92. The method of claim 91, wherein the autoimmune disease is selected from the group consisting of lupus, systemic lupus erythematosus, rheumatoid arthritis, psoriasis, psoriatic arthritis, multiple sclerosis, Crohn's disease, ulcerative colitis, Addison's disease, Graves' disease, Sjögren's syndrome, Hashimoto's thyroiditis, and celiac disease.

93. The method of claim 87, wherein the disease is diabetes mellitus.

94. The method of claim 93, wherein the diabetes is selected from the group consisting of Type I diabetes, Type II diabetes, prediabetes, and gestational diabetes.

95. The method of claim 87, wherein the disease is a neurological disease.

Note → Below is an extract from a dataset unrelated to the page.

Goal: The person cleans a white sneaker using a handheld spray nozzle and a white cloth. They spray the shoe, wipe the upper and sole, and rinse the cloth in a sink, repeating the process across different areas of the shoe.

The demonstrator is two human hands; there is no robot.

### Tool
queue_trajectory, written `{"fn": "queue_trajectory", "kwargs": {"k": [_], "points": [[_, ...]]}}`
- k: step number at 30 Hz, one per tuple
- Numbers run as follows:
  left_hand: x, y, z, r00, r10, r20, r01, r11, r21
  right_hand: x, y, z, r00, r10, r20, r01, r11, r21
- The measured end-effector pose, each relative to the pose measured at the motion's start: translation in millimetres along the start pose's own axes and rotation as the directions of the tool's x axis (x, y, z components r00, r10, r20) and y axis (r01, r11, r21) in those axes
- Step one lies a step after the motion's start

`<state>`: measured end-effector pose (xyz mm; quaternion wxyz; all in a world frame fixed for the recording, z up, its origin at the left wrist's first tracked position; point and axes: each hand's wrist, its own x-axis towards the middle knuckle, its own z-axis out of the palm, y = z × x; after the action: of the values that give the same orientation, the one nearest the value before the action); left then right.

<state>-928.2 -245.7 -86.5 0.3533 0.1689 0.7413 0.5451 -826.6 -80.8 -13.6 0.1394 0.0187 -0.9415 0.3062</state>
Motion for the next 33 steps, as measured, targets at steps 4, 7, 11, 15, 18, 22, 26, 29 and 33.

96. The method of claim 95, wherein the neurological disease is selected from the group consisting of catalepsy, epilepsy, encephalitis, meningitis, migraine, Huntington's, Alzheimer's, Parkinson's, Pelizaeus-Merzbacher disease, and multiple sclerosis.

97. The method of claim 87, wherein the disease is a cardiac disease.

98. The method of claim 97, wherein the cardiac disease is selected from the group consisting of pediatric cardiomyopathy, age-related cardiomyopathy, dilated cardiomyopathy, hypertrophic cardiomyopathy, restrictive cardiomyopathy, chronic ischemic cardiomyopathy, peripartum cardiomyopathy, inflammatory cardiomyopathy, idiopathic cardiomyopathy, other cardiomyopathy, myocardial ischemic reperfusion injury, ventricular dysfunction, heart failure, congestive heart failure, coronary artery disease, end-stage heart disease, atherosclerosis, ischemia, hypertension, restenosis, angina pectoris, rheumatic heart, arterial inflammation, cardiovascular disease, myocardial infarction, myocardial ischemia, congestive heart failure, myocardial infarction, cardiac ischemia, cardiac injury, myocardial ischemia, vascular disease, acquired heart disease, congenital heart disease, atherosclerosis, coronary artery disease, dysfunctional conduction systems, dysfunctional coronary arteries, pulmonary hypertension, cardiac arrhythmias, muscular dystrophy, muscle mass abnormality, muscle degeneration, myocarditis, infective myocarditis, drug- or toxin-induced muscle abnormalities, hypersensitivity myocarditis, cardiomegaly, mitral insufficiency, and autoimmune endocarditis.